Look below for the line containing "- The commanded"; from there, print each line exactly up to and including the line containing "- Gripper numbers", and stop.

━━━━

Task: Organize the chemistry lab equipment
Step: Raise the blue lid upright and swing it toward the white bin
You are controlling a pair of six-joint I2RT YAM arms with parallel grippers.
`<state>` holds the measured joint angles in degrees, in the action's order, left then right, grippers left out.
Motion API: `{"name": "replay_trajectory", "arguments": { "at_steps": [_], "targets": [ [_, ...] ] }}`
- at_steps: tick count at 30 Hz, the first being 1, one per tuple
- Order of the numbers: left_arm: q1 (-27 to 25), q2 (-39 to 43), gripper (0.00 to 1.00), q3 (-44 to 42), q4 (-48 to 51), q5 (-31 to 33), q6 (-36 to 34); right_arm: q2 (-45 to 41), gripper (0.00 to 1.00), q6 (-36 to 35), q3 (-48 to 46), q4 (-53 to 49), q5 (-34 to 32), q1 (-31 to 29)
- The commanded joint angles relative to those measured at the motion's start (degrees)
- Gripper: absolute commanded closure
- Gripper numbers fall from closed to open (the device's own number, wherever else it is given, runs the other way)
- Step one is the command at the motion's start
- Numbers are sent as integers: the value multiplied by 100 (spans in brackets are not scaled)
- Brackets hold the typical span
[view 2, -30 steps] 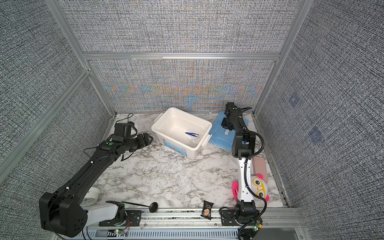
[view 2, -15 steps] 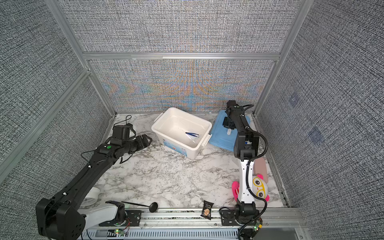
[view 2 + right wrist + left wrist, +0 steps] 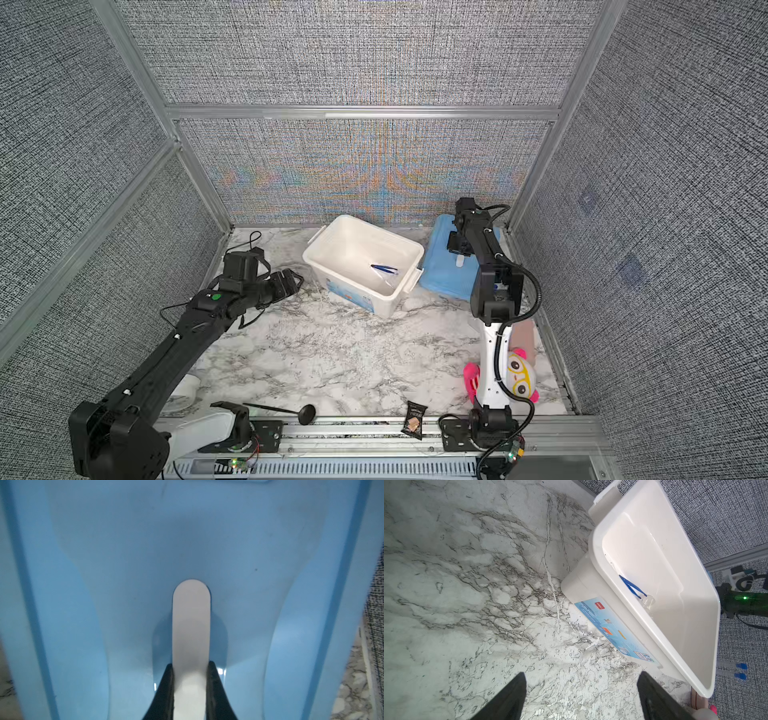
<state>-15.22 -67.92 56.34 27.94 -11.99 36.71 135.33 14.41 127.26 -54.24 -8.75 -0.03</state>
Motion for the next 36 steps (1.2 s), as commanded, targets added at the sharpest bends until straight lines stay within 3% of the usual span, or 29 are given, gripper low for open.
{"name": "replay_trajectory", "arguments": {
  "at_steps": [1, 21, 27, 36],
  "targets": [
    [2, 36, 15, -3, -70, -1, 12, -150, 84, -95, -33, 312, 162, 3],
    [6, 107, 15, -30, -114, 4, 77, -567, 88, -125, 82, 806, 349, -3],
    [4, 83, 15, -22, -153, -52, 125, -633, 90, -68, 335, 581, -59, 3],
    [2, 75, 15, -85, -240, -97, 178, -904, 91, -163, 373, 577, -144, 33]
  ]
}}
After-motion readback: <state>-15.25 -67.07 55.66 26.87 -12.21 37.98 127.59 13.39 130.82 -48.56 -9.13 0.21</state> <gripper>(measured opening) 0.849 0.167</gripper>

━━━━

RESULT ::
- The commanded joint angles relative to those measured at the motion's start (degrees)
- Gripper: absolute commanded closure
- Gripper numbers fall from closed to open (the device's own number, wherever else it is given, runs the other way)

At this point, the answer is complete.